Cauliflower With Quinoa, Prunes, and Peanuts
Nutrition per Serving
0
Calories
0g
Protein
0g
Carbs
0g
Fat
Ingredients
3 tablespoons olive oil
1/4 red onion, minced
1 shallot, minced
1 garlic clove, minced
1/2 cup quinoa
2 cups vegetable broth or water
1 sprig thyme
Salt and pepper
1 head cauliflower
1/3 cup finely diced prunes
2 tablespoons chopped unsalted roasted peanuts, plus 1 tablespoon crushed nuts
1 tablespoon onion puree (2 tablespoons olive oil, 1 onion, very thinly sliced, 1 tablespoon sherry vinegar, Salt & pepper)

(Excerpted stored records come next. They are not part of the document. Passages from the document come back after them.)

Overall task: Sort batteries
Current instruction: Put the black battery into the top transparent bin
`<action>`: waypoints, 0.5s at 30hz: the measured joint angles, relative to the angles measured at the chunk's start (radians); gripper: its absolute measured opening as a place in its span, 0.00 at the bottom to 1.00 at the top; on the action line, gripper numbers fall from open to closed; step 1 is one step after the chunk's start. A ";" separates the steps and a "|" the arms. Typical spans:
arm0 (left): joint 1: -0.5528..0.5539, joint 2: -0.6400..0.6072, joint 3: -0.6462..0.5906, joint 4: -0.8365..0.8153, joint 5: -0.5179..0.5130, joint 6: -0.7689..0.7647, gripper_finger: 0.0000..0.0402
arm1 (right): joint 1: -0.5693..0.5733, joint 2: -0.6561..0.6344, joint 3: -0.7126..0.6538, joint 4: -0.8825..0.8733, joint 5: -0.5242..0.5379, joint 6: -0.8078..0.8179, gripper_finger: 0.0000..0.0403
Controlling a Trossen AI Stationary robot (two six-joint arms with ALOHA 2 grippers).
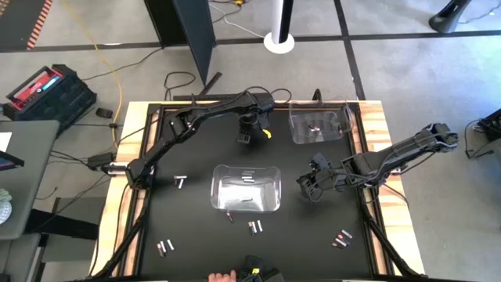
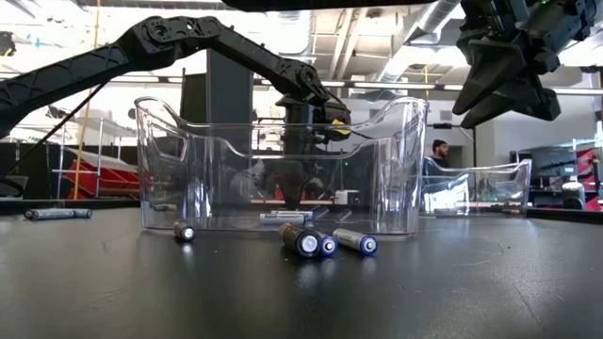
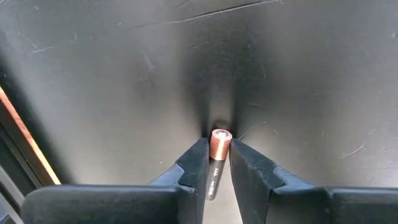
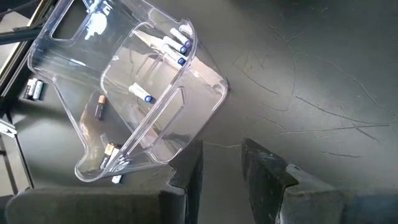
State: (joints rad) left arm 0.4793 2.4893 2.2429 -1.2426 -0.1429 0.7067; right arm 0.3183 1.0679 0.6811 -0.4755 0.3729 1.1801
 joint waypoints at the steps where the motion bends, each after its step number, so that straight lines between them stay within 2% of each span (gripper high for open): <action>1: 0.000 0.000 0.000 0.001 0.000 0.000 0.14 | 0.000 0.000 0.000 0.001 0.000 0.000 0.32; 15: 0.000 0.000 0.000 0.001 0.000 -0.040 0.14 | 0.000 0.000 0.000 0.006 0.000 0.000 0.32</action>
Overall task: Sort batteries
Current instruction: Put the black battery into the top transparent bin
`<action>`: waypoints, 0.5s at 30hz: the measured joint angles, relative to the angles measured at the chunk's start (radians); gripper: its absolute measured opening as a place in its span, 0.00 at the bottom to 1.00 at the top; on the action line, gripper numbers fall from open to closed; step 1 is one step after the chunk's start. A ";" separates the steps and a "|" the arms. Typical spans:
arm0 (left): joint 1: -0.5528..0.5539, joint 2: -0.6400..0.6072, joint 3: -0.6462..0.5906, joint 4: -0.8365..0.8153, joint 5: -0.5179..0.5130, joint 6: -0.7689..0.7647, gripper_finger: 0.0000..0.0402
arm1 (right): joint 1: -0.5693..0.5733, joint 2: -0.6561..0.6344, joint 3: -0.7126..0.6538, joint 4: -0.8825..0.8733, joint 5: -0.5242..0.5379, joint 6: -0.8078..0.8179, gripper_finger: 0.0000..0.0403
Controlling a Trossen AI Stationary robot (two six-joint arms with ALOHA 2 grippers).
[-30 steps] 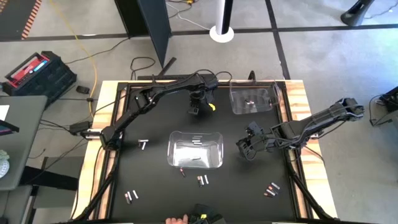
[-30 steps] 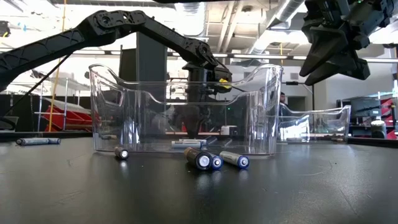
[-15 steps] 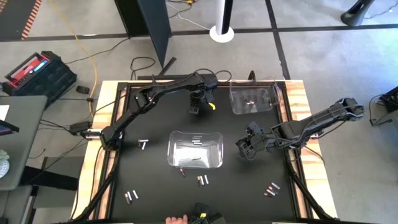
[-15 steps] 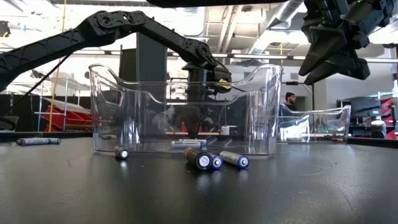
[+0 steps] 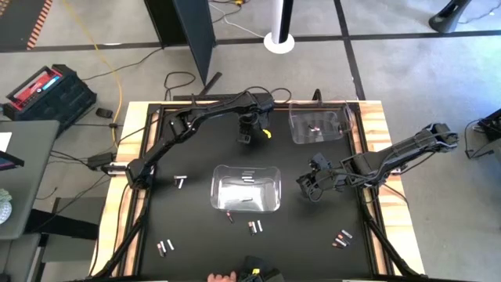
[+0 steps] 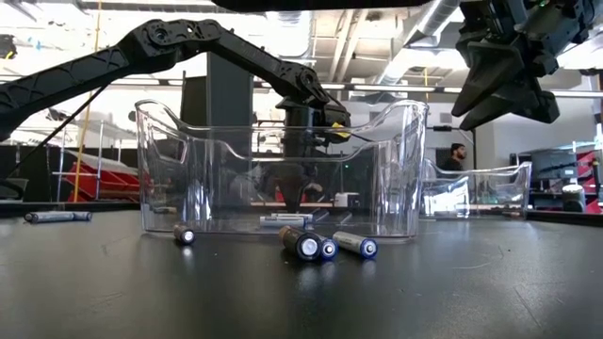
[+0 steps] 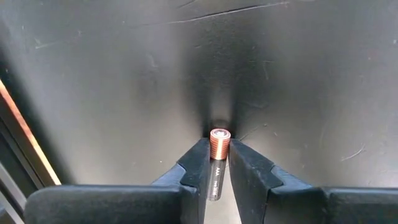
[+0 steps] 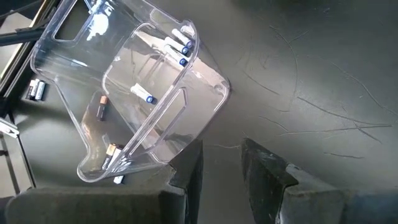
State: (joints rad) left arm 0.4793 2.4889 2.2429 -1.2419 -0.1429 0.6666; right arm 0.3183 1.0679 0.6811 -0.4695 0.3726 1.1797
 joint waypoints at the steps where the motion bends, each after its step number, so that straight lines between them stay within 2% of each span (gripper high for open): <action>1: 0.000 0.000 0.000 0.000 0.000 -0.006 0.14 | 0.000 0.000 0.000 0.000 0.000 0.000 0.32; 15: -0.041 0.000 0.000 -0.001 0.005 -0.052 0.14 | 0.000 0.000 0.000 0.000 0.000 -0.001 0.32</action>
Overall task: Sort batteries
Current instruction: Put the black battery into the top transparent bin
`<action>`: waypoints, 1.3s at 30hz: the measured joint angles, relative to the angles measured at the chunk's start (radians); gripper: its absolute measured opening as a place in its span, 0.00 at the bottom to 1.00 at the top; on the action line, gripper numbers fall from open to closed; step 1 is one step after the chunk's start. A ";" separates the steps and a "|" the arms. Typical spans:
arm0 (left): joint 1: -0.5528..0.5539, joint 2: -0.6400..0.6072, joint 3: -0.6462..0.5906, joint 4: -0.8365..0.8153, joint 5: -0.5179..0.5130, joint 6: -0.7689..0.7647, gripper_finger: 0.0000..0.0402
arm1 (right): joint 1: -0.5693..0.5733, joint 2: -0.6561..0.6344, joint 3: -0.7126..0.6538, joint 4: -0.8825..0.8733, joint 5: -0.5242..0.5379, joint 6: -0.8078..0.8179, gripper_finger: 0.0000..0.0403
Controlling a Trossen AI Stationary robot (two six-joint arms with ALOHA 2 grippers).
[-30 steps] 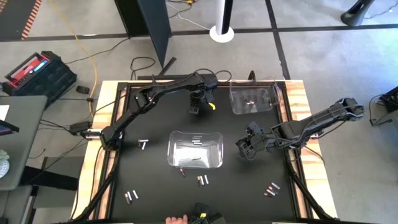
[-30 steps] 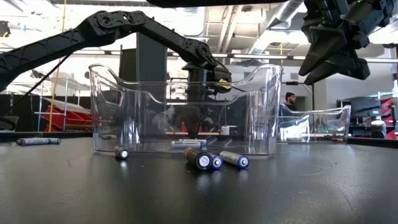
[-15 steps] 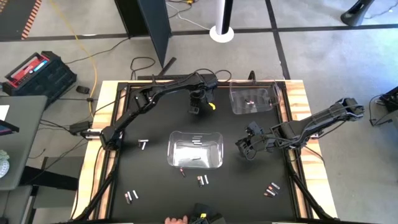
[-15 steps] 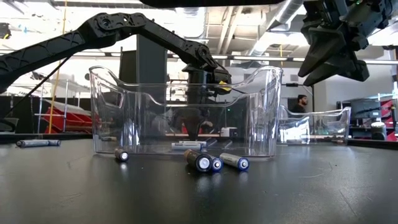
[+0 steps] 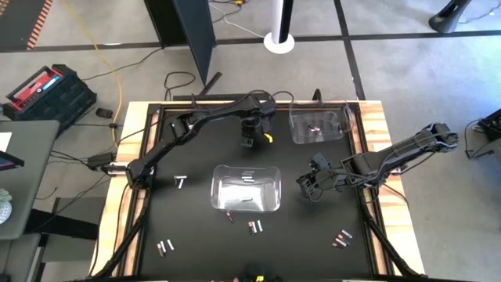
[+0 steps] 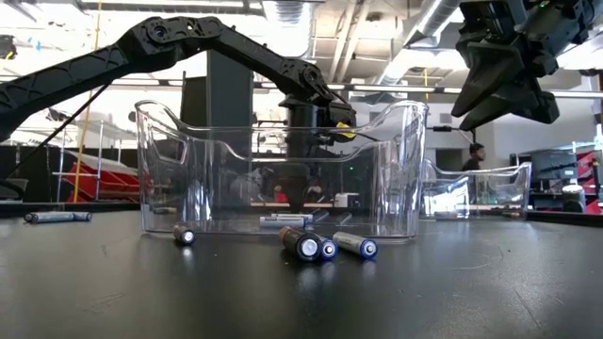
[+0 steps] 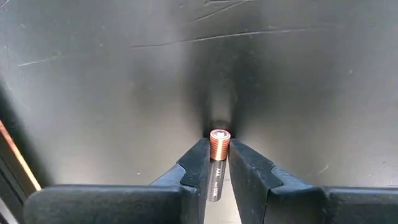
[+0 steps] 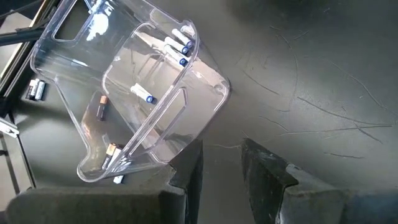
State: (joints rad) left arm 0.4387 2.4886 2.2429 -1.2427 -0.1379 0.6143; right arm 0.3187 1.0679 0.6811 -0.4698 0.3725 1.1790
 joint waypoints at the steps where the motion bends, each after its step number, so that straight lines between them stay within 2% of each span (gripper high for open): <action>1: -0.003 0.000 0.000 0.000 0.000 -0.005 0.14 | 0.000 0.000 0.000 0.000 0.000 0.000 0.32; 13: -0.053 0.000 0.000 0.007 0.000 -0.044 0.14 | 0.018 0.000 0.000 -0.002 0.000 0.010 0.32; 20: -0.077 -0.002 0.039 0.051 0.060 -0.099 0.14 | 0.076 -0.001 0.000 -0.075 -0.001 0.090 0.32; 26: -0.085 -0.003 0.115 0.064 0.060 -0.115 0.14 | 0.152 -0.001 0.000 -0.153 -0.001 0.197 0.32; 32: -0.091 -0.007 0.112 0.072 0.060 -0.156 0.14 | 0.217 -0.001 0.000 -0.202 0.002 0.288 0.32; 39: -0.094 -0.010 0.112 0.023 0.059 -0.206 0.14 | 0.212 -0.001 0.000 -0.205 0.017 0.287 0.32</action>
State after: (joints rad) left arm 0.3450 2.4786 2.3552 -1.2200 -0.0789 0.4083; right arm 0.5305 1.0672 0.6807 -0.6746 0.3897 1.4658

1 tablespoon unsalted butter
2 tablespoons finely chopped cilantro, plus a handful of whole leaves
1 tablespoon finely chopped chives
Instructions
In a medium saucepan, heat the oil over medium-low heat. Add the onions and cook, stirring often, until they are completely soft but have not taken on any color, 15 to 20 minutes. A bit of water helps here. Add the vinegar and cook for 5 more minutes. Season with salt and pepper. Transfer to a blender and process until satiny-smooth. The puree can be cooled, covered, and stored in the refrigerator for up to 2 days.